● YOUR GOAL
Reproduce each line from the records that holds "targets".

BEGIN RECORDS SUPPLIED

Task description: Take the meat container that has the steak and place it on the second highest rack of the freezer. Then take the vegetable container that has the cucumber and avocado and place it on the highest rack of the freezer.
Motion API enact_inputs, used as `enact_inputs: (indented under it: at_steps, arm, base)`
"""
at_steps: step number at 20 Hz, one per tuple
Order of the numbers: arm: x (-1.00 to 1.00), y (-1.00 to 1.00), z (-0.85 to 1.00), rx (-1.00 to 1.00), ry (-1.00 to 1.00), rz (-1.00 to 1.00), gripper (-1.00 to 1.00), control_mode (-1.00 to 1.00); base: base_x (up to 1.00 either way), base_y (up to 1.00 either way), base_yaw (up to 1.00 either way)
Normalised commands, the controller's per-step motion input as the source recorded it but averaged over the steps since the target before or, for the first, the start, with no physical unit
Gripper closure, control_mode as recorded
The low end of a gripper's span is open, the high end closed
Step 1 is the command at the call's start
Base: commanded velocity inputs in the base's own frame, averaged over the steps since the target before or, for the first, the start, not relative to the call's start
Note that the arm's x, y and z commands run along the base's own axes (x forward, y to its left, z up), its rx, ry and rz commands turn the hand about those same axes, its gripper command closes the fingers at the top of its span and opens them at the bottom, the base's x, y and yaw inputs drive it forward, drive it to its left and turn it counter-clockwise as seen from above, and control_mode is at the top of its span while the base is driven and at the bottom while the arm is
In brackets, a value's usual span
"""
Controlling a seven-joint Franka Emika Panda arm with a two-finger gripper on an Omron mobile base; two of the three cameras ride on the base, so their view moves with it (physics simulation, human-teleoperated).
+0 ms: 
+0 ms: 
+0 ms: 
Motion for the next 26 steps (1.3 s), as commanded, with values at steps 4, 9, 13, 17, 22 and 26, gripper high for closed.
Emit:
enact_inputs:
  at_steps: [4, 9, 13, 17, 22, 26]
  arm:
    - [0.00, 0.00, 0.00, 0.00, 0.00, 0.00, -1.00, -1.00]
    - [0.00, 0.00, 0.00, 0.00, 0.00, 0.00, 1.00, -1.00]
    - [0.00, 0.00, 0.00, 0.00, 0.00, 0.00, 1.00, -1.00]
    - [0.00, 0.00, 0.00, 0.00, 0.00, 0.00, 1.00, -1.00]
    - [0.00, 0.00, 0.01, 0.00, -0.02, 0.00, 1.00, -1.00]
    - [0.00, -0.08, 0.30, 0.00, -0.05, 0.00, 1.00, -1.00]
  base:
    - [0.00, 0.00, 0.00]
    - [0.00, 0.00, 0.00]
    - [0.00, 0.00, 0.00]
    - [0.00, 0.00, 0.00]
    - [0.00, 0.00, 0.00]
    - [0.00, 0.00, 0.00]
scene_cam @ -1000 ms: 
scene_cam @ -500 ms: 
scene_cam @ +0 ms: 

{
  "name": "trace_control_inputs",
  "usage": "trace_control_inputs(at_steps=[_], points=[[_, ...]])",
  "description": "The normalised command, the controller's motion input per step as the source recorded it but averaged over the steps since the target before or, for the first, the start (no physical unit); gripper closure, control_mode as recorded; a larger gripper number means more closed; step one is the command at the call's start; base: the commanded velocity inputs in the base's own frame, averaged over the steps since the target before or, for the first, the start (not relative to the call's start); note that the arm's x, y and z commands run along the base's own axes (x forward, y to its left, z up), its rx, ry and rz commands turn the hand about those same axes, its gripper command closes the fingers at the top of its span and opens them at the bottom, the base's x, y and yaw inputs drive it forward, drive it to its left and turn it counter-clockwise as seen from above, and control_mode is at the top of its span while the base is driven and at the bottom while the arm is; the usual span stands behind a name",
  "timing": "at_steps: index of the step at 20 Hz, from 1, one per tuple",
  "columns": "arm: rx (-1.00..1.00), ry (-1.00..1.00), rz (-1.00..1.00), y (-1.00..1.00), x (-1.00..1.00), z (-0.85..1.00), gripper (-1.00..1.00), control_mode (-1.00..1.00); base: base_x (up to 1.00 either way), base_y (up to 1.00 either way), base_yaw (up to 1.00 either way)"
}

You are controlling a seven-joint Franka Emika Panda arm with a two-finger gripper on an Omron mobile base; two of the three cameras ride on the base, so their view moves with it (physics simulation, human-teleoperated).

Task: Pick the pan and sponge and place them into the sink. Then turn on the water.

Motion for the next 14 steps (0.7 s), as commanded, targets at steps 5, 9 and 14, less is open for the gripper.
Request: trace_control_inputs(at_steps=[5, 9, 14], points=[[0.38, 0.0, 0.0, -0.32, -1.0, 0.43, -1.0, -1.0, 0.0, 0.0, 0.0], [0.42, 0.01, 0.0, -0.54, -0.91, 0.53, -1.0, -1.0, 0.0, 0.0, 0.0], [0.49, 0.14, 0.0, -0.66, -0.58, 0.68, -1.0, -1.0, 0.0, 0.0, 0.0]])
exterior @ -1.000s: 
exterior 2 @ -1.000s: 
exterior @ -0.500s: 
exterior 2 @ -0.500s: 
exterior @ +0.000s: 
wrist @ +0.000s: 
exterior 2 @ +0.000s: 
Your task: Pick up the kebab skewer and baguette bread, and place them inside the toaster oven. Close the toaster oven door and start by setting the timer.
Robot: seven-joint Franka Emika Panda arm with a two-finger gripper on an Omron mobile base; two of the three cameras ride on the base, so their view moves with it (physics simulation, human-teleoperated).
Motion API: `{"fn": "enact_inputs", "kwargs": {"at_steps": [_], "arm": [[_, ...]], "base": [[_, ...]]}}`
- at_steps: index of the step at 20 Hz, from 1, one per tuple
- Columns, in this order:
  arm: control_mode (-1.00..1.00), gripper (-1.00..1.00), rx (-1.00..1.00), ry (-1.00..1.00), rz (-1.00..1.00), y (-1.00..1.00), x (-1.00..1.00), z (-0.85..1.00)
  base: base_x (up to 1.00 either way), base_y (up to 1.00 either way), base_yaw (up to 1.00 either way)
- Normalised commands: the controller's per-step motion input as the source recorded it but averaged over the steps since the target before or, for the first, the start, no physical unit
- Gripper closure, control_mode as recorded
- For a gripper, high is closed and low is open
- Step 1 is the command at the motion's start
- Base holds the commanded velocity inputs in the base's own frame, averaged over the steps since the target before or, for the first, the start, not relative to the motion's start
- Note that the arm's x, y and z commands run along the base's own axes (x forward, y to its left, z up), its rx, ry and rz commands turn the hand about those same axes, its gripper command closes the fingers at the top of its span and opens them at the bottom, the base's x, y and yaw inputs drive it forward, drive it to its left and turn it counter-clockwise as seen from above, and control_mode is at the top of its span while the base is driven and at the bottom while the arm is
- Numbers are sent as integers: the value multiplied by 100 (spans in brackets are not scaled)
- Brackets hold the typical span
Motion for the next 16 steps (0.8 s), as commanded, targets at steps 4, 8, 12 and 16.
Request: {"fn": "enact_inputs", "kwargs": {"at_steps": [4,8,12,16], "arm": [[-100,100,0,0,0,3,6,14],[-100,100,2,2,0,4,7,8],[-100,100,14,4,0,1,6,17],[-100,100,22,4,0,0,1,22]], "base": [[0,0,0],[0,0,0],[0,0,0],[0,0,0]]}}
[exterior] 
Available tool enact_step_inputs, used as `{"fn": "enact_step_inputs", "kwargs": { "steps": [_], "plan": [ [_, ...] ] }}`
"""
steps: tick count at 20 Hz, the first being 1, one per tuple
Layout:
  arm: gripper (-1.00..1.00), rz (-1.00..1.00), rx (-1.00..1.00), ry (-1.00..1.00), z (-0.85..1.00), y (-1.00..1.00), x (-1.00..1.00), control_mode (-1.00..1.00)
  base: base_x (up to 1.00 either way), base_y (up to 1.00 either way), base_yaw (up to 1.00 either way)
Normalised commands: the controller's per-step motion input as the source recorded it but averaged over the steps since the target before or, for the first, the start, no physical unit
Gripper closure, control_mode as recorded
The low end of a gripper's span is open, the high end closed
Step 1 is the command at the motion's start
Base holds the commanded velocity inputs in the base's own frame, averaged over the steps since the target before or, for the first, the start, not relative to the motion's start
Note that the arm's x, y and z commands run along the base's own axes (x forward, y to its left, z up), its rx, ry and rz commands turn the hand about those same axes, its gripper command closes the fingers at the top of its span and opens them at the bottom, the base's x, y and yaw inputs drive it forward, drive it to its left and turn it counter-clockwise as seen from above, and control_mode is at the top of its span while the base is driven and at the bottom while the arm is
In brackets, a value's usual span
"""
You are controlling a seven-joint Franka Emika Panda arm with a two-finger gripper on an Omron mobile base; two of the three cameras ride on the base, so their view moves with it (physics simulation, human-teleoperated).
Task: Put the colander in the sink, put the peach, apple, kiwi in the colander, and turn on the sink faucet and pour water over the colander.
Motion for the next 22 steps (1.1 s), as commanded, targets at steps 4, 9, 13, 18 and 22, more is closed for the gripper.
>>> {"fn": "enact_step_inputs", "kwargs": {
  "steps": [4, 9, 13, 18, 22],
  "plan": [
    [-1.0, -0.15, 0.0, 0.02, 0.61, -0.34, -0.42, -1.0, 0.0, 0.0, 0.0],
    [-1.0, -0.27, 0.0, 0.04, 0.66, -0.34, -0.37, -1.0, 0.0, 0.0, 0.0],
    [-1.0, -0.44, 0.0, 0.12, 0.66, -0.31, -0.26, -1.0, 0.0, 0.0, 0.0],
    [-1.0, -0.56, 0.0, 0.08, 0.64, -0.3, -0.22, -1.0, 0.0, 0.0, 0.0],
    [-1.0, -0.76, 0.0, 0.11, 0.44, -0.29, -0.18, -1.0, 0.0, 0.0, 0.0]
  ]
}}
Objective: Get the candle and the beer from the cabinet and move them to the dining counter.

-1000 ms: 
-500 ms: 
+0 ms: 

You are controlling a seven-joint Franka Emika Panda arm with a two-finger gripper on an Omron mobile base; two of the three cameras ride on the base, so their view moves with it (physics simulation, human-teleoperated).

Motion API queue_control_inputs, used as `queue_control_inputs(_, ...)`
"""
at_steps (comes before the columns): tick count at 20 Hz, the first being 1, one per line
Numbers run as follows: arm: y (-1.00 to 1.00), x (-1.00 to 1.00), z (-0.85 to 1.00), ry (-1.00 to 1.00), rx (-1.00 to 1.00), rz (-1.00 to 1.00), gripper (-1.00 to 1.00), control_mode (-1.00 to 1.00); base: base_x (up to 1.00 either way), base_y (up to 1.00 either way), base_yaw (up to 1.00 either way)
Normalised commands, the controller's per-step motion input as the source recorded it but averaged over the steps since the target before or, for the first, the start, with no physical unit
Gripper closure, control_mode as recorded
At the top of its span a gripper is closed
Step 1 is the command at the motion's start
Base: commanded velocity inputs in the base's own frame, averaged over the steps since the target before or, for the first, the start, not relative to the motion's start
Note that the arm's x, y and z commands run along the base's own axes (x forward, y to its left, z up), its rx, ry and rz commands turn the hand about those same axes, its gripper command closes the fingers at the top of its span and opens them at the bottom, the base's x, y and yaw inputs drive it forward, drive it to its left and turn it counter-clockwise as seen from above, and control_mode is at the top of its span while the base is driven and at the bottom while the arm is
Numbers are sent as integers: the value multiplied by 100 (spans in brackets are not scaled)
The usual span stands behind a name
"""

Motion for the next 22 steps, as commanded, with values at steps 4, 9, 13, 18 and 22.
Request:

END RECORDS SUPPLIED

● EXERCISE ANSWER
Motion for the next 14 steps (0.7 s), as commanded, targets at steps 5, 9 and 14, less is open for the gripper.
Motion for the next 16 steps (0.8 s), as commanded, targets at steps 4, 8, 12 and 16.
Motion for the next 22 steps (1.1 s), as commanded, targets at steps 4, 9, 13, 18 and 22, more is closed for the gripper.

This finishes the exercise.